The common causes of these incidents are primarily attributed to acids formed by industrial emissions (i.e., sulfuric, nitric), as well as carbon monoxide and carbon dioxide from fossil fuel combustion. Other contaminants (e.g., zinc, cadmium, mercury, fluoride, ) released by industrial and fossil fuel combustion are considered to have exacerbated the problem at different locations. One example of this is the history of toxic lead emissions from the Selby smelter in California. These began at the turn of the last century and reappeared intermittently until the middle of this century.
This photo shows the damage caused to vegetation downwind from the emissions from the Selby smelter at the turn of the century (from Holmes et al, 1915). The burns were attributed to sulfuric acid deposited on the leaves. It was derived from atmospheric emissions of sulfur from the smelter.

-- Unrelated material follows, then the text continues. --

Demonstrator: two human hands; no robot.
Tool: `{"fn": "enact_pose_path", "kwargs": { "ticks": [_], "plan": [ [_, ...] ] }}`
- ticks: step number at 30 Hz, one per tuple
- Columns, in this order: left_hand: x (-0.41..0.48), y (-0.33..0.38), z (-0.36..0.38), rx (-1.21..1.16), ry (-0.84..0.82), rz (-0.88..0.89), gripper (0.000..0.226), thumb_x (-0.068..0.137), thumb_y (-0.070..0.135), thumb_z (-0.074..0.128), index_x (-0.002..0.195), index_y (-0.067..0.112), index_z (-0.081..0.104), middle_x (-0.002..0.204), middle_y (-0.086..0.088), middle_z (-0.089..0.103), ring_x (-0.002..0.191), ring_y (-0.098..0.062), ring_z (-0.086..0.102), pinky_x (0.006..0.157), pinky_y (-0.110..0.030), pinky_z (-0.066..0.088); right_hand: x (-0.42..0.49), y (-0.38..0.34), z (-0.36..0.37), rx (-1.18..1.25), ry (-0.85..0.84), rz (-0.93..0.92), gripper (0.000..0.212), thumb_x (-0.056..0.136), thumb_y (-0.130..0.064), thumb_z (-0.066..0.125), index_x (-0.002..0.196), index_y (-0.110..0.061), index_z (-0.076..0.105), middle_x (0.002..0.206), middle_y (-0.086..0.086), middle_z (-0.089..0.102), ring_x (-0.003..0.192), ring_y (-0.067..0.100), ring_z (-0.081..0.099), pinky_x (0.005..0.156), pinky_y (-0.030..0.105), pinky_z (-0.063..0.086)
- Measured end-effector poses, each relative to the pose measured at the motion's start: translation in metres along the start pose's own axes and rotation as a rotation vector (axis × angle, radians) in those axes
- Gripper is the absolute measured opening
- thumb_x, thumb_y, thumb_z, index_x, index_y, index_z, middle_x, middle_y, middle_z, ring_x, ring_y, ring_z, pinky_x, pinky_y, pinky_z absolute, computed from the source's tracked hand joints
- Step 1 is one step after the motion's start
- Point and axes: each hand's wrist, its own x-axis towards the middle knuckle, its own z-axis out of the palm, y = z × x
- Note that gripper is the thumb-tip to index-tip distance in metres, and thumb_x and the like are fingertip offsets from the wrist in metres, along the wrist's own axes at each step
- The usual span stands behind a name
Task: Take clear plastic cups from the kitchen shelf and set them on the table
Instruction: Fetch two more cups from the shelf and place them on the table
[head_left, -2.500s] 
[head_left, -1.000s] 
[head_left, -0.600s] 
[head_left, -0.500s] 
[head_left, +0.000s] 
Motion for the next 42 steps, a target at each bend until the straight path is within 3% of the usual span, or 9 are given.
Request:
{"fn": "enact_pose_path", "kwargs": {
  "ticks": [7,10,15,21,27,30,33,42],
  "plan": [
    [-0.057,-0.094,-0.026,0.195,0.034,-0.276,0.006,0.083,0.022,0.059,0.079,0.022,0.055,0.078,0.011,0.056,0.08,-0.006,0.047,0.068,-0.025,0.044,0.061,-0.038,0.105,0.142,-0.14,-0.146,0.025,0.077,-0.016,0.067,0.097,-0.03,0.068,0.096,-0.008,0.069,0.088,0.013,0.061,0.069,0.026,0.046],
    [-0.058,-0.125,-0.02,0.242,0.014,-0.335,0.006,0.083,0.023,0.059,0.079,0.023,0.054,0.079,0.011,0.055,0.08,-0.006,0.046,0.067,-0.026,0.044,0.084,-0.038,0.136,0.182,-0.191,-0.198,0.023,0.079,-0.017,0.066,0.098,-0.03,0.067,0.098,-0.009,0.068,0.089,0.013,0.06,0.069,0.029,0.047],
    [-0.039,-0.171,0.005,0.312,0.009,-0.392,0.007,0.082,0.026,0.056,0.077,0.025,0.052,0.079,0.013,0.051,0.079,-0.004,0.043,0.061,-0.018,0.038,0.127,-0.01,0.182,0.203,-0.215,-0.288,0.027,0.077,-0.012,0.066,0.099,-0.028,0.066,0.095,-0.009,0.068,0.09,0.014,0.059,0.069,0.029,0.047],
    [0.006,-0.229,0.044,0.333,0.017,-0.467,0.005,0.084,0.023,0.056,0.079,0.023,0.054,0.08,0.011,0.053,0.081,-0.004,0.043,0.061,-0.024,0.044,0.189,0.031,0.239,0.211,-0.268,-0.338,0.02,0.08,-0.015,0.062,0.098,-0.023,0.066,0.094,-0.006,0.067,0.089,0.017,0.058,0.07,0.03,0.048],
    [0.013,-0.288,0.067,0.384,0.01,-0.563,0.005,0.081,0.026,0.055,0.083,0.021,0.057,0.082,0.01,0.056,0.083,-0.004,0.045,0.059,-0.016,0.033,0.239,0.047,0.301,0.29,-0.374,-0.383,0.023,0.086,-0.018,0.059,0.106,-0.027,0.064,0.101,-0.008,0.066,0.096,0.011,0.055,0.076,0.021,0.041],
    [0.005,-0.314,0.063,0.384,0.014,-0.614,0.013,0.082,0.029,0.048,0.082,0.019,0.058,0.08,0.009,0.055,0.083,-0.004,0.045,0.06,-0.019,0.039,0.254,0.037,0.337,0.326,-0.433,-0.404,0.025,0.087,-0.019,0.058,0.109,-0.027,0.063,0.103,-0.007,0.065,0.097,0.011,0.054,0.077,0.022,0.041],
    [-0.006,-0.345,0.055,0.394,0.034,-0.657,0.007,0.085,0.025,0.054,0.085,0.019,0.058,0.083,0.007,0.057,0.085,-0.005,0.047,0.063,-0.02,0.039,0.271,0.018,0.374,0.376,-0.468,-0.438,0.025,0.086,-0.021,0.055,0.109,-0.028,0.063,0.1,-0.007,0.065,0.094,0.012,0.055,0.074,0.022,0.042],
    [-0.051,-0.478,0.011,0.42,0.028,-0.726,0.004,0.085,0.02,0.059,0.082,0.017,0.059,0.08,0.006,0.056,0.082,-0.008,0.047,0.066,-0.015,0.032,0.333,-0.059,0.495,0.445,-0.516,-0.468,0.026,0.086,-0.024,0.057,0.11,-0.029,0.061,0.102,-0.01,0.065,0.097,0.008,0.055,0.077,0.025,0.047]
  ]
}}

This photo shows a horse suffering from lead pollution emitted from the Selby smelter at the turn of the century (from Holmes et al., 1915). The flaring nostrils characteristic of "roaring", which is due to the paralysis of the diaphragm. It is caused by lead poisoning through the ingestion of foliage contaminated with lead fallout from the smelter.
Amdur, M.O. 1991. Air Pollutants. In: Casarett and Doull's Toxicology: The Basic Science of Poisons (M.O. Amdur, J. Doull, and C.D. Klassen, eds.), Pergammon Press, New York, NY.
Holmes, J.A., E.C. Franklin, and R.A. Gould. 1915. Report of the Selby Smelter Commission. Bulletin 98, Department of the Interior, Washington, D.C.
Waldbott, G.L. 1973. Health Effects of Environmental Pollutants. The C.V. Mosby Company, Saint Louis, MO.